What needs to be done: Reproduce the whole listing below without its pictures, exactly as written.
Start of Block
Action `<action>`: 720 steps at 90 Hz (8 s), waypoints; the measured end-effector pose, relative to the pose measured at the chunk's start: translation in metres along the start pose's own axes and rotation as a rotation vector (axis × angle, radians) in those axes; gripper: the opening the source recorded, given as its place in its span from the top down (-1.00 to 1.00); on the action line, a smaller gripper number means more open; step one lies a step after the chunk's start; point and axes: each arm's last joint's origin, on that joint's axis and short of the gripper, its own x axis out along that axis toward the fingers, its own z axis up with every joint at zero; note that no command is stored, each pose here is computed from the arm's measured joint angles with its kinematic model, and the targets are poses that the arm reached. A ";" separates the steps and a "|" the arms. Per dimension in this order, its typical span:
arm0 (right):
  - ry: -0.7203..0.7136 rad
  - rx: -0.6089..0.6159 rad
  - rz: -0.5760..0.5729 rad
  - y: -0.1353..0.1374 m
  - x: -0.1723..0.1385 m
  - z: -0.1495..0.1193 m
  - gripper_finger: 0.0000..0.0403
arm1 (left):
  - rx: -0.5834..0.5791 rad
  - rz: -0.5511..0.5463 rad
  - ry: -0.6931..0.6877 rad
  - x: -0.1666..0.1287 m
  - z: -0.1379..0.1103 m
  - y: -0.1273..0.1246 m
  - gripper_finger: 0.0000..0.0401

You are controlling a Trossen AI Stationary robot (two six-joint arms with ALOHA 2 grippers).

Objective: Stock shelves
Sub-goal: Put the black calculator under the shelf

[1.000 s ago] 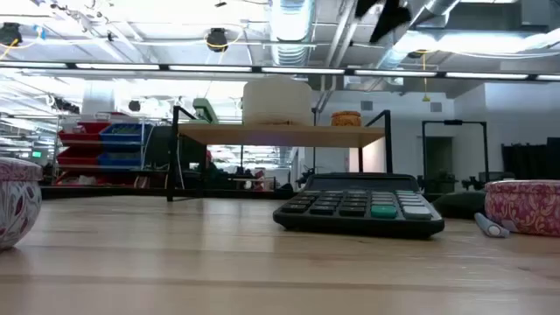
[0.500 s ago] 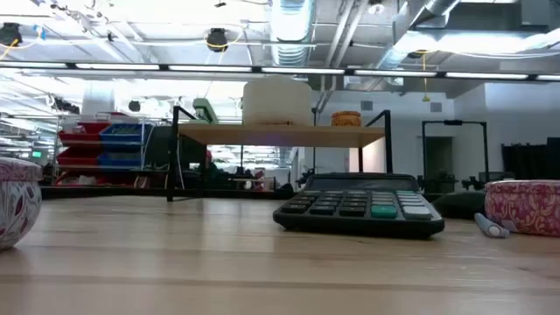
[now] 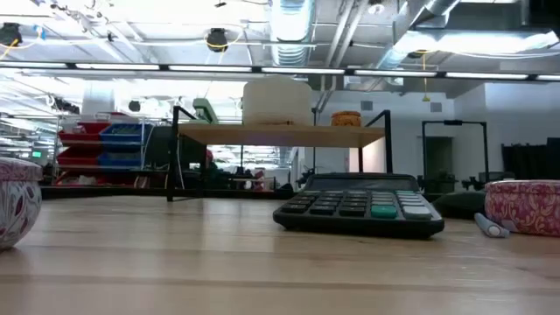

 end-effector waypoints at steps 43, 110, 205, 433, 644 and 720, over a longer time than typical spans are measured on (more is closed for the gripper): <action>-0.115 -0.006 0.148 -0.004 0.027 0.068 -0.83 | 0.015 -0.004 0.003 0.000 0.000 0.000 -0.18; -0.046 0.103 0.296 -0.104 0.086 0.142 -0.55 | 0.007 -0.004 0.002 0.000 0.000 0.000 -0.18; -0.424 0.270 0.593 -0.079 0.030 0.193 0.94 | 0.011 -0.001 0.007 0.000 -0.001 0.000 -0.18; -0.559 0.461 0.469 0.003 0.142 0.253 0.97 | 0.005 -0.044 0.031 0.000 -0.001 -0.001 -0.18; -0.907 0.892 0.288 -0.069 0.112 0.318 1.00 | 0.012 -0.036 0.040 0.000 -0.003 0.000 -0.18; -0.918 0.959 0.370 -0.038 0.143 0.309 1.00 | 0.014 -0.037 0.042 0.000 -0.003 0.000 -0.18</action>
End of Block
Task solution:
Action `<action>`: 720 steps at 90 Hz (8 s), waypoints; the measured end-effector pose, relative to the pose measured at the chunk's start: translation in metres along the start pose's own axes and rotation as a rotation vector (axis × angle, radians) in those axes; gripper: the opening the source recorded, given as its place in its span from the top down (-1.00 to 1.00); on the action line, a smaller gripper number means more open; step one lies a step after the chunk's start; point and axes: each arm's last joint's origin, on that joint's axis and short of the gripper, its own x axis out along that axis toward the fingers, its own z axis up with every joint at zero; note that no command is stored, each pose here is computed from the arm's measured joint angles with its kinematic model, and the targets are poses that the arm reached. A ";" separates the steps and a "|" the arms. Per dimension in this order, its typical span:
arm0 (right):
  - ry: -0.7203..0.7136 rad
  - rx: -0.6089..0.6159 rad
  - rz: -0.5760..0.5729 rad
  - y: -0.1353..0.1374 m
  - x: -0.1723..0.1385 m
  - z: -0.1495..0.1193 m
  - gripper_finger: 0.0000..0.0403
arm1 (left):
  - rx: -0.5834..0.5791 rad
  - rz: -0.5511..0.5463 rad
  - ry: -0.6931..0.6877 rad
  - x: -0.1666..0.1287 m
  - z: -0.1379..0.1103 m
  - y: -0.1273..0.1246 m
  - gripper_finger: 0.0000..0.0401

You are controlling a Trossen AI Stationary robot (two six-joint arms with ALOHA 2 grippers).

Objective: Stock shelves
Sub-goal: Put the black calculator under the shelf

[1.000 s ago] 
[0.500 s ago] 
[now] 

 end-effector waypoints at steps 43, 110, 205, 433, 644 and 720, over a longer time than typical spans are measured on (more is closed for the gripper): <action>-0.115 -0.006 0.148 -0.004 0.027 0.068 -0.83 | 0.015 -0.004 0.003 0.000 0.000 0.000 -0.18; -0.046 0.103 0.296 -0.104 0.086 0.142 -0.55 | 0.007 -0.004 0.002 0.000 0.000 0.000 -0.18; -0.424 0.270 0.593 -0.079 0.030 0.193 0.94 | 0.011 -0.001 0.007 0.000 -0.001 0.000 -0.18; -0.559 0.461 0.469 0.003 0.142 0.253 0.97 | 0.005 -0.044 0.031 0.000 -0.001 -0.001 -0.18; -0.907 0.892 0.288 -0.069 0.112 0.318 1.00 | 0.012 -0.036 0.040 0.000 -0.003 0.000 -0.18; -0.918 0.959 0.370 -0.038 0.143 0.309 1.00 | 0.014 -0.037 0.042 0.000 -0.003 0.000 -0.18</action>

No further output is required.